**WHAT YOU ARE ASKED TO DO**: Which lines of the listing hold the string "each"? Copy those lines.

**GIVEN INFORMATION**:
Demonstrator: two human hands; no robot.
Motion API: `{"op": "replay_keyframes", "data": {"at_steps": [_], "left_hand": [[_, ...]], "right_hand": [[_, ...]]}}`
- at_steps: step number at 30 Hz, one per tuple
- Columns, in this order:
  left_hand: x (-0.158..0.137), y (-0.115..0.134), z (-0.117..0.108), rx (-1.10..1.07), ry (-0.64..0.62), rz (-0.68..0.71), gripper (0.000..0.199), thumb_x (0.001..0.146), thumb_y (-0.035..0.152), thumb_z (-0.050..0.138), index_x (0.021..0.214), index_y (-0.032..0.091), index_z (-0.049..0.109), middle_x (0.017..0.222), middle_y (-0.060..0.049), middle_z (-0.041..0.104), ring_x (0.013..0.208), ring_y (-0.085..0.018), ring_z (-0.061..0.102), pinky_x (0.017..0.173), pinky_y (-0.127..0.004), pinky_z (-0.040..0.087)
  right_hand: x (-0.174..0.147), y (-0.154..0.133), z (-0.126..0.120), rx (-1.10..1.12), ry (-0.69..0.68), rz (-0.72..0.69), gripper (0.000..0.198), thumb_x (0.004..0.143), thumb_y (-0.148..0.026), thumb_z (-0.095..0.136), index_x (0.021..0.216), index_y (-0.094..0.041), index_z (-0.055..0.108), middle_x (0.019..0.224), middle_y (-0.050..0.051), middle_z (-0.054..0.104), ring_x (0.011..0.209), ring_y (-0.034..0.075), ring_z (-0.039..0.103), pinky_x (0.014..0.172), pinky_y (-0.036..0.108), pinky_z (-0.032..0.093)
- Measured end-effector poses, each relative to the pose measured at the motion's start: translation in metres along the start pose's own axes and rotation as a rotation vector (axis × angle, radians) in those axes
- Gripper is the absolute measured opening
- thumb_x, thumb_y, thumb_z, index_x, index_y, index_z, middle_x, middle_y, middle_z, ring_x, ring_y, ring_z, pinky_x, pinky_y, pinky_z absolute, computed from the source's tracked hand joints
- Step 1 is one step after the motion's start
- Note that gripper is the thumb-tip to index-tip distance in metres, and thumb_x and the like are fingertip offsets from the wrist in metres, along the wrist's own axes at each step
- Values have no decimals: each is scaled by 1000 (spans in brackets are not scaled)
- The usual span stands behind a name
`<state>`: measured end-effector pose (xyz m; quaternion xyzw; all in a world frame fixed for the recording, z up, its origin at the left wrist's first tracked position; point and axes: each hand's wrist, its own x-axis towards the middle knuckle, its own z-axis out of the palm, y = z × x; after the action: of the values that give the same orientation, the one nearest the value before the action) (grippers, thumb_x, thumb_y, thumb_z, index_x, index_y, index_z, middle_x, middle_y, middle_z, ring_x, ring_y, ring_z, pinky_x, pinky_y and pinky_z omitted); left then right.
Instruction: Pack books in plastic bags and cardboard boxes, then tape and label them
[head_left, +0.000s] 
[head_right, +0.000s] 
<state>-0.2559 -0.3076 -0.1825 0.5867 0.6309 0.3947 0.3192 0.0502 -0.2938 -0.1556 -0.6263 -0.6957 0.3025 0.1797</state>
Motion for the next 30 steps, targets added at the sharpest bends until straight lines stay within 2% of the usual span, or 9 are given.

**RESPONSE AREA**:
- Measured end-effector poses, each relative to the pose measured at the motion's start: translation in metres along the start pose's own axes and rotation as a rotation vector (axis × angle, radians) in those axes
- Note that gripper is the thumb-tip to index-tip distance in metres, and thumb_x and the like are fingertip offsets from the wrist in metres, along the wrist's own axes at each step
- Values have no decimals: each is scaled by 1000 (spans in brackets are not scaled)
`<state>`: measured end-effector pose (xyz m; quaternion xyzw; all in a world frame fixed for the recording, z up, its origin at the left wrist's first tracked position; point and axes: each hand's wrist, its own x-axis towards the middle knuckle, its own z-axis out of the palm, y = z × x; after the action: of the values that give the same orientation, the one nearest the value before the action) (grippers, thumb_x, thumb_y, thumb_z, index_x, index_y, index_z, middle_x, middle_y, middle_z, ring_x, ring_y, ring_z, pinky_x, pinky_y and pinky_z omitted); left then right.

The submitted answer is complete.